> **Assigned task**
Print the lines in the listing below that fall between the line with "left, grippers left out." and the line with "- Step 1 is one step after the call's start", those two lines included, exactly as they stand and with nothing else.

> **Data records**
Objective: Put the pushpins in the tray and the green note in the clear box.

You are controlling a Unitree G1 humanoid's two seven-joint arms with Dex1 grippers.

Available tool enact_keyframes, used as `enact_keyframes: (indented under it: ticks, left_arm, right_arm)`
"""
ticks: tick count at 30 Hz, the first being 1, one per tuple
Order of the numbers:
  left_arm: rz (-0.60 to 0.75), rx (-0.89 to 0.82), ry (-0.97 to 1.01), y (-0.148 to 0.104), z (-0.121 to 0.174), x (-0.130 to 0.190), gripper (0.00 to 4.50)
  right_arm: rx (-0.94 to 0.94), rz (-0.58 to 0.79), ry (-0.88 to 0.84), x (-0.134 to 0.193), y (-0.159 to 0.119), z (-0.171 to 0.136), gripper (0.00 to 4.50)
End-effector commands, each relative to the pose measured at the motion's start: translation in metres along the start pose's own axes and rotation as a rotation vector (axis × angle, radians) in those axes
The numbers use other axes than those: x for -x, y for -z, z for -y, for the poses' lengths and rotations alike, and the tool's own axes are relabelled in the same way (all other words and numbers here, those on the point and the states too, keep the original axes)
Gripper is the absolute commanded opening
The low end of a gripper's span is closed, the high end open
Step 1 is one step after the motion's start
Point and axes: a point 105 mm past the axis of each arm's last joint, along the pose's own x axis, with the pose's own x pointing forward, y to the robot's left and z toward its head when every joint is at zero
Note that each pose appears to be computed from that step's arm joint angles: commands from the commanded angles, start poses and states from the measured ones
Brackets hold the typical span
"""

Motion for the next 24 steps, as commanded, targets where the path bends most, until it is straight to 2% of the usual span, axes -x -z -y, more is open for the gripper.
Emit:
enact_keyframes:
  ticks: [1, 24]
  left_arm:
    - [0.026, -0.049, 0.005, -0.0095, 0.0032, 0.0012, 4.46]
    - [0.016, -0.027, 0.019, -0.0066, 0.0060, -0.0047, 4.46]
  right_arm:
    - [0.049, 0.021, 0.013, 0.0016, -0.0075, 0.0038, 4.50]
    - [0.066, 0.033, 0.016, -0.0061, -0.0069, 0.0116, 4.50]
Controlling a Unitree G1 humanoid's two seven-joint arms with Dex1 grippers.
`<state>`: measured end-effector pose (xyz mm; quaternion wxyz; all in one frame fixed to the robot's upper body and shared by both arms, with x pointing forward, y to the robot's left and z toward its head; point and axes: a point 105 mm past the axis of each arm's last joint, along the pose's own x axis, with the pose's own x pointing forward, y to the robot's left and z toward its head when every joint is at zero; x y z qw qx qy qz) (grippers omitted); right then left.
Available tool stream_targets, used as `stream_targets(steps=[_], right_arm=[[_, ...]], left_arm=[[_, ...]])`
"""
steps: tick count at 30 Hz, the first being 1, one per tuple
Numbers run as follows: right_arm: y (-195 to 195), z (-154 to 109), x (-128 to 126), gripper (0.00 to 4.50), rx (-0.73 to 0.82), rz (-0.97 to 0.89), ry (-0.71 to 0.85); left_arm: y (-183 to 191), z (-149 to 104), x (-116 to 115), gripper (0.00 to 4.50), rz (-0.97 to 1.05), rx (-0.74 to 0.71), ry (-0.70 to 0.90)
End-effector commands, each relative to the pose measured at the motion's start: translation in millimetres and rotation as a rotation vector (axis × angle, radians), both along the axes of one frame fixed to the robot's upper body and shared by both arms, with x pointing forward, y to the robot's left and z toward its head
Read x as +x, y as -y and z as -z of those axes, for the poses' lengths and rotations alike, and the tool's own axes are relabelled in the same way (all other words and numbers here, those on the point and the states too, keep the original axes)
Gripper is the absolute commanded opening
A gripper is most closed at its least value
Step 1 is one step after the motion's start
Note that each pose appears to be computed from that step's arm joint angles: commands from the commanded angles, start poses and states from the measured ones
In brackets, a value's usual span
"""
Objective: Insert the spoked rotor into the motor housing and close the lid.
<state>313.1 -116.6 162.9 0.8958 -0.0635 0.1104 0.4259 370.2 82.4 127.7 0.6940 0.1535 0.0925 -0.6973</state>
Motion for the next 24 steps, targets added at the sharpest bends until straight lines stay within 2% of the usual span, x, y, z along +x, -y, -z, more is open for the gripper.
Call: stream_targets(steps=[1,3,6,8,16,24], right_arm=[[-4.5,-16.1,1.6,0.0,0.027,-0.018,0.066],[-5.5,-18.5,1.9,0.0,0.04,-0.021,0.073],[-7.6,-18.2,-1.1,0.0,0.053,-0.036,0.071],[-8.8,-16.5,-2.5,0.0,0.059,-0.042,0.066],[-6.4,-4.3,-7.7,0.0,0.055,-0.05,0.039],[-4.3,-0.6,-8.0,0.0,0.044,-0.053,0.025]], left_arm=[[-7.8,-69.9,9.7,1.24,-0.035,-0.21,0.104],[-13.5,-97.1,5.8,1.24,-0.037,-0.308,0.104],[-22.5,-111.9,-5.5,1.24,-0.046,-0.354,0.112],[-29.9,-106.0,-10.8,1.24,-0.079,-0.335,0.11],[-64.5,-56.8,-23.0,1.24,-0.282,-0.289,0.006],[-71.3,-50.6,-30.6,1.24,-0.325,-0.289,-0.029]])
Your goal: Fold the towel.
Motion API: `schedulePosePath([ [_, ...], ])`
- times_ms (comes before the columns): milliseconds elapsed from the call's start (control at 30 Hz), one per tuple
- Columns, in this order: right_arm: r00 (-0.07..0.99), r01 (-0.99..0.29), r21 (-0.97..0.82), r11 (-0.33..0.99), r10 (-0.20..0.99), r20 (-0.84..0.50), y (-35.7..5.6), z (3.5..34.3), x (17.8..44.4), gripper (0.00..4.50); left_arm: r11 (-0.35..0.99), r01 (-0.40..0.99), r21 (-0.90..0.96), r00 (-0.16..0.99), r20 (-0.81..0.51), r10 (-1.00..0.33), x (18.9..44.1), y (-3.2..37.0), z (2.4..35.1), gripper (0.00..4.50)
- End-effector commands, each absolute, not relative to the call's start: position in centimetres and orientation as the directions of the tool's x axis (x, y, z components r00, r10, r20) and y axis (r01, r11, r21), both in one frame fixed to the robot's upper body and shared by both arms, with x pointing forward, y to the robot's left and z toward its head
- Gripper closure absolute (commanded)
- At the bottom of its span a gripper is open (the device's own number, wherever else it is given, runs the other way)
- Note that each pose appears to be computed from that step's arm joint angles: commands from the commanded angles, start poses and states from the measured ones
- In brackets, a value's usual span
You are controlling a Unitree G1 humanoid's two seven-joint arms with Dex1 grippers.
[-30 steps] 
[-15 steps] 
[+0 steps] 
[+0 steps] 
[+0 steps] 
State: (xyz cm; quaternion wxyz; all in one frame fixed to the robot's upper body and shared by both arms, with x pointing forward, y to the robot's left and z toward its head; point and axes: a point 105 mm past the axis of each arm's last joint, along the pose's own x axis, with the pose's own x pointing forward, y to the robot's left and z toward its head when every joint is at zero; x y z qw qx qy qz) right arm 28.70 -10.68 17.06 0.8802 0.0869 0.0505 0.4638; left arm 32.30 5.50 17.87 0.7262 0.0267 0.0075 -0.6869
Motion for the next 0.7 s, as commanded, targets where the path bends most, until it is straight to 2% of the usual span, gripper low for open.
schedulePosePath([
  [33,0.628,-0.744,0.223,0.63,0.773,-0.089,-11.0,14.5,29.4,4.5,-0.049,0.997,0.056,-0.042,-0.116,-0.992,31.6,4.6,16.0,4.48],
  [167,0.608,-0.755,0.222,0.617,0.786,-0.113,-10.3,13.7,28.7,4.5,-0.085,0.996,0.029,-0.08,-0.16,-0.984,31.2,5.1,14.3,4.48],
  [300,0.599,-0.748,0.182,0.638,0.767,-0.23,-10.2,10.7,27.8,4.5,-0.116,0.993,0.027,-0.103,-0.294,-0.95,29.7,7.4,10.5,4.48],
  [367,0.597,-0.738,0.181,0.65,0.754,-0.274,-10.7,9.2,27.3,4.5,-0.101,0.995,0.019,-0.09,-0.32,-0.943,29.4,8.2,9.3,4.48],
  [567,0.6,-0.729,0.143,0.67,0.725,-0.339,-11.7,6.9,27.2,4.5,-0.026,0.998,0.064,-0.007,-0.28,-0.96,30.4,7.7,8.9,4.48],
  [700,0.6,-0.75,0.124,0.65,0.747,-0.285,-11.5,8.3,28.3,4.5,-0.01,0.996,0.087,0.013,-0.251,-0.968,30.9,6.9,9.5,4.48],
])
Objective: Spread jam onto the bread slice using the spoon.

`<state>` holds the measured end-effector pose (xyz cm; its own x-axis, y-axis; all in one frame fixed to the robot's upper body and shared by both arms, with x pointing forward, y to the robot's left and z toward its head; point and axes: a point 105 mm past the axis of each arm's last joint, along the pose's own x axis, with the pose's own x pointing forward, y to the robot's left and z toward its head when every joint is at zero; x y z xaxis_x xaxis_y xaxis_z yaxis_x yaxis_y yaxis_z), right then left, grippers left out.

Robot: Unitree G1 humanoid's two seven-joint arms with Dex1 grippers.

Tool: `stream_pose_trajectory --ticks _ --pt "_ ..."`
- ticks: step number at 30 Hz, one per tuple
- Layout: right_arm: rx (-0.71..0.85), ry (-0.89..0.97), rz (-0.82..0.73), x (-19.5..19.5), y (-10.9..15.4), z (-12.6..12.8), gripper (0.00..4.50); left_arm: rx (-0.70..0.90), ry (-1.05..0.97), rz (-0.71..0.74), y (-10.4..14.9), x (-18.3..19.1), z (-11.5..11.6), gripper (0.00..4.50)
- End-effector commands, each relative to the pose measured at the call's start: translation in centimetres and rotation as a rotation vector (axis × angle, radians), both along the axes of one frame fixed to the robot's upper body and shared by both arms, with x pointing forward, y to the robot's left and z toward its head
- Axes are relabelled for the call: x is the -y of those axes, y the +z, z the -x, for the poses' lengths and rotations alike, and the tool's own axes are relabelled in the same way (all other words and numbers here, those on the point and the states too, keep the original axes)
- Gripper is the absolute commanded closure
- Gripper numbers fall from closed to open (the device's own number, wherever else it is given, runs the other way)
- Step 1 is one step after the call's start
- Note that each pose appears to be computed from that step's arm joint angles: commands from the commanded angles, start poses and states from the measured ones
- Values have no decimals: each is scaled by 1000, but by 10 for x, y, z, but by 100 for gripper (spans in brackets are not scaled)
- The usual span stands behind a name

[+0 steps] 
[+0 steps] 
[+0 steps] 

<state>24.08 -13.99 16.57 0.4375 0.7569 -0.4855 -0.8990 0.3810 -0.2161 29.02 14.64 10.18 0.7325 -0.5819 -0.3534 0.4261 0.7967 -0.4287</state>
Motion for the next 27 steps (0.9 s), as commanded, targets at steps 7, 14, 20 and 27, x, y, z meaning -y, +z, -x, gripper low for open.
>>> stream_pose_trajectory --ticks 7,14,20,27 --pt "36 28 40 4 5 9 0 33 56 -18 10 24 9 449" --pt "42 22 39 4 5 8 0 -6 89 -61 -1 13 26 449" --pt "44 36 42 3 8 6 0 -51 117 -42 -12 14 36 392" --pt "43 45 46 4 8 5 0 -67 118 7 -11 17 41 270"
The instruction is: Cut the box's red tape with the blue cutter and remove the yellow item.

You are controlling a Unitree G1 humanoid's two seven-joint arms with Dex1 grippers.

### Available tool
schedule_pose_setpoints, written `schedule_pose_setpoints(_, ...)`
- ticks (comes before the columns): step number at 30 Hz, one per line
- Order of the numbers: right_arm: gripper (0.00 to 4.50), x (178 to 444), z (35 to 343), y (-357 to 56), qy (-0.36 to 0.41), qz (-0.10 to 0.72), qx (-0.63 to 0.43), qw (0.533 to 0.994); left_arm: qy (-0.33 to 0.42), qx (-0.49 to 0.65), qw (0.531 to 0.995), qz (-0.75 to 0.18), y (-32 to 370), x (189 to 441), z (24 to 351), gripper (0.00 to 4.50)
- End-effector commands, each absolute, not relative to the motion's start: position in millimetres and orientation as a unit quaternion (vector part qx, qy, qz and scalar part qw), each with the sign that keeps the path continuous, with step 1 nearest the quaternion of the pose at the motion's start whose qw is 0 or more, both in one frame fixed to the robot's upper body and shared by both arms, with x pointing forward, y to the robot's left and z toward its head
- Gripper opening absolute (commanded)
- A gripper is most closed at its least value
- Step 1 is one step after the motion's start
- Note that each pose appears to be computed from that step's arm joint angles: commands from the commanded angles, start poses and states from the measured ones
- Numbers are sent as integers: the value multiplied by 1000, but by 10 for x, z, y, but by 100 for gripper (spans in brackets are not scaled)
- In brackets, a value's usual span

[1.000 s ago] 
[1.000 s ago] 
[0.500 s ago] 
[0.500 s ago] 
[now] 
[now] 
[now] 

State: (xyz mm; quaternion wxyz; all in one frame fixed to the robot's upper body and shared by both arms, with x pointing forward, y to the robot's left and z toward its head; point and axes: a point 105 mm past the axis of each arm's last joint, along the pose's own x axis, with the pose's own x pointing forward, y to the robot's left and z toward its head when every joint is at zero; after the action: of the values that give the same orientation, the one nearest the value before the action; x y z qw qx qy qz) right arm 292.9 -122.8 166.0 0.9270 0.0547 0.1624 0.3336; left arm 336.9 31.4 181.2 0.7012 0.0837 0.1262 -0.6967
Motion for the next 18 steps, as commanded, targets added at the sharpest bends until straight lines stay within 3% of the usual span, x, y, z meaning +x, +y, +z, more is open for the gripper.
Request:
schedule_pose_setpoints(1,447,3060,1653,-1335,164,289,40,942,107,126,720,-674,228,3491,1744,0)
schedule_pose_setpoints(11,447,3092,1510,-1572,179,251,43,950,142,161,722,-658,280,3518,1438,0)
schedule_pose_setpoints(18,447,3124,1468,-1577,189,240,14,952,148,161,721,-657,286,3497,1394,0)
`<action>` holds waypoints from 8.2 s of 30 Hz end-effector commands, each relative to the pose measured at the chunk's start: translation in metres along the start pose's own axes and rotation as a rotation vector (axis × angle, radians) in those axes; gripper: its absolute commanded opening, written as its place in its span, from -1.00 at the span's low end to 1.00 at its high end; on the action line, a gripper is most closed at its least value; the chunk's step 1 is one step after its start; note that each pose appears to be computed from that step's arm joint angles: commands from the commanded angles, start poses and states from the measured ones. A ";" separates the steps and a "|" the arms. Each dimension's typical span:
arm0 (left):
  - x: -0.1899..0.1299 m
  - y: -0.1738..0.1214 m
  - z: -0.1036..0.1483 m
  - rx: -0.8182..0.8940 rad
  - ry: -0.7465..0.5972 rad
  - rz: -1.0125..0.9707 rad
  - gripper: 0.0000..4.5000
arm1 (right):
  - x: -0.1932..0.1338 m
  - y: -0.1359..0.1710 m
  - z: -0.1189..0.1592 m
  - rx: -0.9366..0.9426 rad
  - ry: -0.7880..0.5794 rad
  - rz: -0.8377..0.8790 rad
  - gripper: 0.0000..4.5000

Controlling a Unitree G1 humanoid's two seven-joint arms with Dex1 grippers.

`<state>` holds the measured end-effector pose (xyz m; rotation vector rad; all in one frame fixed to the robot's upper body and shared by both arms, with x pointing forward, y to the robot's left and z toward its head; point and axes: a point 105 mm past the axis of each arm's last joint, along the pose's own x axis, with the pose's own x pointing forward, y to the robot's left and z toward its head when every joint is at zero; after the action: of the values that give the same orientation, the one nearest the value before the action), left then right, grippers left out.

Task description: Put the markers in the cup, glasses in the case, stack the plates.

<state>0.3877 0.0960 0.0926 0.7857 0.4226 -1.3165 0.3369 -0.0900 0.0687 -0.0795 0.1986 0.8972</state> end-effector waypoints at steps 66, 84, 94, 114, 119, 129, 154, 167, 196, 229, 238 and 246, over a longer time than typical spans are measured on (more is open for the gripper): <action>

> **Answer to this task**
`<state>` holds the measured end-effector pose (xyz cm; its own x-axis, y-axis; all in one frame fixed to the robot's upper body and shared by both arms, with x pointing forward, y to the robot's left and z toward its head; point and axes: a point 105 mm past the axis of each arm's last joint, along the pose's own x axis, with the pose's own x pointing forward, y to the robot's left and z toward its head when every joint is at zero; x y z xaxis_x xaxis_y xaxis_z yaxis_x yaxis_y yaxis_z), right then left, grippers left out.

Robot: Unitree G1 humanoid's two seven-joint arms with Dex1 grippers.

Tool: `stream_pose_trajectory --ticks _ --pt "_ ..."`
- ticks: step number at 30 Hz, one per tuple
- Layout: right_arm: rx (-0.71..0.85), ry (-0.89..0.97), rz (-0.82..0.73), x (-19.5..19.5), y (-10.9..15.4), z (-12.6..12.8), gripper (0.00..4.50); left_arm: rx (-0.70..0.90), ry (-1.05..0.97), rz (-0.71..0.74), y (-10.4..14.9), x (-18.3..19.1), z (-11.5..11.6), gripper (0.00..4.50)
- End-effector commands, each relative to the pose measured at the call's start: translation in centimetres and rotation as a rotation vector (axis × angle, radians), both along the axes of one frame fixed to the robot's upper body and shared by both arms, with x pointing forward, y to the robot's left and z toward its head
- Axes are relabelled for the call: x is the -y of those axes, y the +z, z the -x, for the poses' lengths and rotations alike, and the tool's own axes are relabelled in the same way (all other words and numbers here, those on the point and the states too, keep the original axes)
- Gripper is the absolute commanded closure
- Gripper numbers fall from closed to open (the device's own number, wherever else it is given, runs the other way)
- Step 1 is one step after the call's start

No further output is required for this exercise.